#### Task to carry out:
Print out the full material below, exact in every line, with no images included.

#### Dataset section:
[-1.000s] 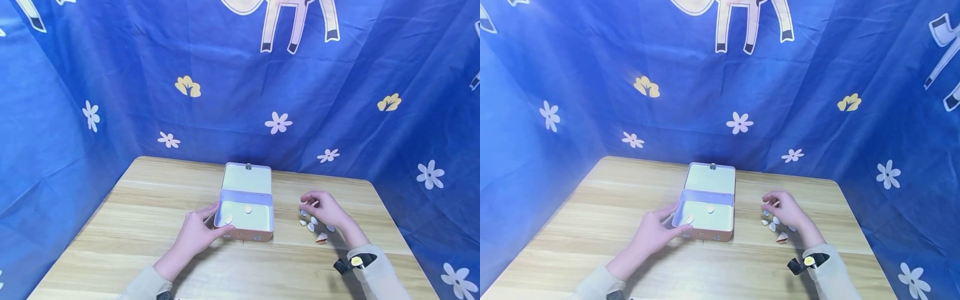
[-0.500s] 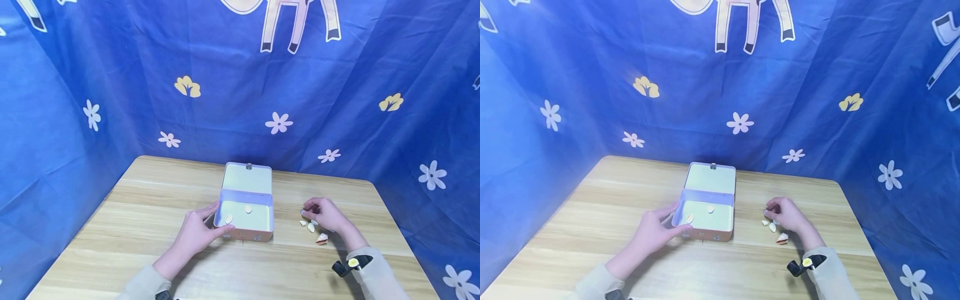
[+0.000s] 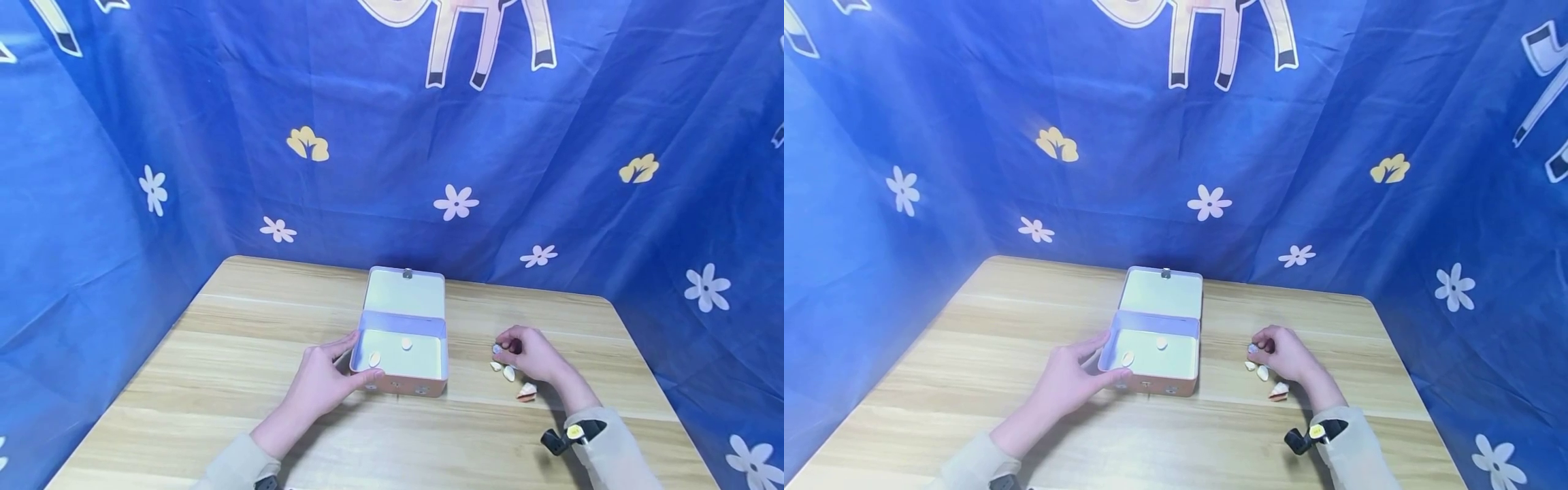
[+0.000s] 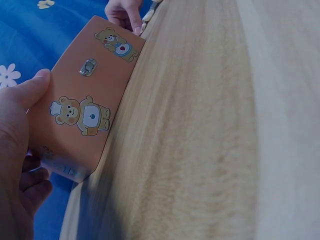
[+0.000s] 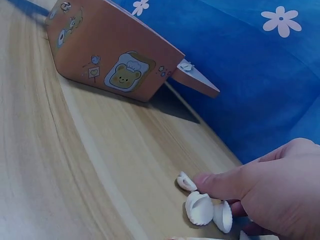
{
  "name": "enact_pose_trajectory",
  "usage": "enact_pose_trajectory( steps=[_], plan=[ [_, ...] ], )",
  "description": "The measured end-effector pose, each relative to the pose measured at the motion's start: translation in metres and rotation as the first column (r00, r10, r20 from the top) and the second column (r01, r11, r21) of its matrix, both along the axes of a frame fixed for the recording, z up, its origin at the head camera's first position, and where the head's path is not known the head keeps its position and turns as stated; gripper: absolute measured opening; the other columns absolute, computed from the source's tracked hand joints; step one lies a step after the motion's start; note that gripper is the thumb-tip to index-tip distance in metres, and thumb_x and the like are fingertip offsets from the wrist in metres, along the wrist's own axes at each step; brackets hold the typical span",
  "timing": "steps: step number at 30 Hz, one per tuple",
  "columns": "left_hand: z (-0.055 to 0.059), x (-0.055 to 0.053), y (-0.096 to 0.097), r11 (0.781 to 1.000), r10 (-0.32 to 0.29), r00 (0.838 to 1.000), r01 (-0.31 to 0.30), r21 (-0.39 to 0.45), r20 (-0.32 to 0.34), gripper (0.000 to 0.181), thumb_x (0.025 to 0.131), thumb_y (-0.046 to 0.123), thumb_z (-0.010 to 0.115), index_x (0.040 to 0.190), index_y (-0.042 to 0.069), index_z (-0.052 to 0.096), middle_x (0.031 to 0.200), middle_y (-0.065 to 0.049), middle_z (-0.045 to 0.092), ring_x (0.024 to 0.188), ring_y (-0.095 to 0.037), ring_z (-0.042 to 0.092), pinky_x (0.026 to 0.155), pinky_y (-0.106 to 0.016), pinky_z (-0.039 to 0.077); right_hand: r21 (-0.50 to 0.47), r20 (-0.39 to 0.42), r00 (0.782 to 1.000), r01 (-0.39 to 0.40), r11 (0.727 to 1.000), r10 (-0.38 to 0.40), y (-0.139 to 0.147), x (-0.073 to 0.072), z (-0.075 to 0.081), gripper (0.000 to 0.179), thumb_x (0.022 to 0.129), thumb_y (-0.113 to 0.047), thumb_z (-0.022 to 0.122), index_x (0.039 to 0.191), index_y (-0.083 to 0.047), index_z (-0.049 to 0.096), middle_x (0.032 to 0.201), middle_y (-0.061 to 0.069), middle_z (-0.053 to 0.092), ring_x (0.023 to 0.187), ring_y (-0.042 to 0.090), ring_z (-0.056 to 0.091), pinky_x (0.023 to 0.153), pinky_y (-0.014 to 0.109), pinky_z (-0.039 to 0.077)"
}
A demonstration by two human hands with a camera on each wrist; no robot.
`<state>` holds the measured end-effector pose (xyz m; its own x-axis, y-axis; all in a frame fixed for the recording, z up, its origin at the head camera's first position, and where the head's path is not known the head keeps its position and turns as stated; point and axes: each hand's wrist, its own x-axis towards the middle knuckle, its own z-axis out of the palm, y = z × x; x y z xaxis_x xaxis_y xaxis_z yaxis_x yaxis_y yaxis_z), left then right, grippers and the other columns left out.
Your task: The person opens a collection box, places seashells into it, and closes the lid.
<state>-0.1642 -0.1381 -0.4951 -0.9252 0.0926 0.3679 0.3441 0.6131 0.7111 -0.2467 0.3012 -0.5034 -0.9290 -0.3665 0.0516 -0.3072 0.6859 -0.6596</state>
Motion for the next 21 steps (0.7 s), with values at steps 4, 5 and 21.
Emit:
enact_pose_trajectory(
  steps=[4, 5, 21],
  plan=[
    [0.0000, 0.0000, -0.0004, 1.000, 0.009, 1.000, -0.009, -0.005, 0.010, 0.097, 0.070, 0.067, 0.091, 0.138, 0.002, 0.068, 0.136, -0.008, 0.066, 0.124, -0.031, 0.066, 0.108, -0.048, 0.049, -0.018, -0.022, 1.000, -0.003, 1.000, 0.003, 0.0002, -0.0005, -0.0054, 0.022, 0.090, -0.013, 0.086, 0.107, -0.004, 0.076, 0.090, -0.002, 0.063, 0.080, 0.016, 0.059, 0.070, 0.028, 0.051],
    [0.0001, 0.0000, -0.0005, 1.000, 0.007, 1.000, -0.007, -0.002, 0.009, 0.097, 0.070, 0.067, 0.091, 0.138, 0.002, 0.068, 0.136, -0.008, 0.066, 0.124, -0.032, 0.066, 0.108, -0.048, 0.049, -0.022, -0.028, 1.000, -0.002, 1.000, 0.001, 0.0000, -0.0004, -0.0063, 0.021, 0.090, -0.013, 0.086, 0.107, -0.004, 0.077, 0.090, -0.003, 0.063, 0.080, 0.016, 0.059, 0.070, 0.028, 0.051],
    [0.0017, 0.0023, 0.0011, 1.000, 0.004, 1.000, -0.005, 0.014, 0.025, 0.096, 0.072, 0.065, 0.091, 0.137, -0.001, 0.067, 0.137, -0.009, 0.066, 0.130, -0.037, 0.060, 0.110, -0.050, 0.045, -0.013, -0.033, 0.998, 0.060, 0.998, -0.060, -0.0082, 0.0019, -0.0093, 0.014, 0.094, -0.009, 0.082, 0.103, -0.002, 0.074, 0.090, 0.001, 0.060, 0.080, 0.016, 0.056, 0.069, 0.027, 0.048]
  ],
)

#### Task answer:
[-1.000s] 
[-0.500s] 
[+0.000s] 
[+0.000s] 
[+0.000s] 
{
  "name": "enact_pose_trajectory",
  "usage": "enact_pose_trajectory( steps=[_], plan=[ [_, ...] ], )",
  "description": "The measured end-effector pose, each relative to the pose measured at the motion's start: translation in metres and rotation as the first column (r00, r10, r20 from the top) and the second column (r01, r11, r21) of its matrix, both along the axes of a frame fixed for the recording, z up, its origin at the head camera's first position, and where the head's path is not known the head keeps its position and turns as stated; gripper: absolute measured opening; the other columns absolute, computed from the source's tracked hand joints; step one lies a step after the motion's start; note that gripper is the thumb-tip to index-tip distance in metres, and thumb_x and the like are fingertip offsets from the wrist in metres, along the wrist's own axes at each step; brackets hold the typical span",
  "timing": "steps: step number at 30 Hz, one per tuple",
  "columns": "left_hand: z (-0.055 to 0.059), x (-0.055 to 0.053), y (-0.096 to 0.097), r11 (0.781 to 1.000), r10 (-0.32 to 0.29), r00 (0.838 to 1.000), r01 (-0.31 to 0.30), r21 (-0.39 to 0.45), r20 (-0.32 to 0.34), gripper (0.000 to 0.181), thumb_x (0.025 to 0.131), thumb_y (-0.046 to 0.123), thumb_z (-0.010 to 0.115), index_x (0.040 to 0.190), index_y (-0.042 to 0.069), index_z (-0.052 to 0.096), middle_x (0.031 to 0.200), middle_y (-0.065 to 0.049), middle_z (-0.045 to 0.092), ring_x (0.024 to 0.188), ring_y (-0.095 to 0.037), ring_z (-0.042 to 0.092), pinky_x (0.026 to 0.155), pinky_y (-0.106 to 0.016), pinky_z (-0.039 to 0.077); right_hand: r21 (-0.50 to 0.47), r20 (-0.39 to 0.42), r00 (0.782 to 1.000), r01 (-0.39 to 0.40), r11 (0.727 to 1.000), r10 (-0.38 to 0.40), y (-0.139 to 0.147), x (-0.073 to 0.072), z (-0.075 to 0.081), gripper (0.000 to 0.179), thumb_x (0.022 to 0.129), thumb_y (-0.113 to 0.047), thumb_z (-0.022 to 0.122), index_x (0.039 to 0.191), index_y (-0.083 to 0.047), index_z (-0.049 to 0.096), middle_x (0.032 to 0.201), middle_y (-0.061 to 0.069), middle_z (-0.053 to 0.092), ring_x (0.023 to 0.187), ring_y (-0.042 to 0.090), ring_z (-0.056 to 0.091), pinky_x (0.023 to 0.153), pinky_y (-0.014 to 0.109), pinky_z (-0.039 to 0.077)"
}
A demonstration by two human hands with a camera on each wrist; no robot.
`<state>` holds the measured end-effector pose (xyz m; its own x-axis, y-axis; all in a frame fixed for the recording, z up, its origin at the head camera's first position, and where the head's path is not known the head keeps its position and turns as stated; point and axes: each hand's wrist, its own x-axis towards the middle knuckle, its own z-axis out of the palm, y = z × x; x y z xaxis_x xaxis_y xaxis_z yaxis_x yaxis_y yaxis_z), left then right, grippers and the other columns left out.
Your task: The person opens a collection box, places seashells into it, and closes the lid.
<state>-0.1642 -0.1381 -0.4951 -0.9252 0.0926 0.3679 0.3441 0.6131 0.7111 -0.2467 0.3012 -0.5034 -0.9290 -0.3665 0.0516 -0.3072 0.6859 -0.6596</state>
Motion for the next 21 steps (0.7 s), with values at steps 4, 5 and 21.
Emit:
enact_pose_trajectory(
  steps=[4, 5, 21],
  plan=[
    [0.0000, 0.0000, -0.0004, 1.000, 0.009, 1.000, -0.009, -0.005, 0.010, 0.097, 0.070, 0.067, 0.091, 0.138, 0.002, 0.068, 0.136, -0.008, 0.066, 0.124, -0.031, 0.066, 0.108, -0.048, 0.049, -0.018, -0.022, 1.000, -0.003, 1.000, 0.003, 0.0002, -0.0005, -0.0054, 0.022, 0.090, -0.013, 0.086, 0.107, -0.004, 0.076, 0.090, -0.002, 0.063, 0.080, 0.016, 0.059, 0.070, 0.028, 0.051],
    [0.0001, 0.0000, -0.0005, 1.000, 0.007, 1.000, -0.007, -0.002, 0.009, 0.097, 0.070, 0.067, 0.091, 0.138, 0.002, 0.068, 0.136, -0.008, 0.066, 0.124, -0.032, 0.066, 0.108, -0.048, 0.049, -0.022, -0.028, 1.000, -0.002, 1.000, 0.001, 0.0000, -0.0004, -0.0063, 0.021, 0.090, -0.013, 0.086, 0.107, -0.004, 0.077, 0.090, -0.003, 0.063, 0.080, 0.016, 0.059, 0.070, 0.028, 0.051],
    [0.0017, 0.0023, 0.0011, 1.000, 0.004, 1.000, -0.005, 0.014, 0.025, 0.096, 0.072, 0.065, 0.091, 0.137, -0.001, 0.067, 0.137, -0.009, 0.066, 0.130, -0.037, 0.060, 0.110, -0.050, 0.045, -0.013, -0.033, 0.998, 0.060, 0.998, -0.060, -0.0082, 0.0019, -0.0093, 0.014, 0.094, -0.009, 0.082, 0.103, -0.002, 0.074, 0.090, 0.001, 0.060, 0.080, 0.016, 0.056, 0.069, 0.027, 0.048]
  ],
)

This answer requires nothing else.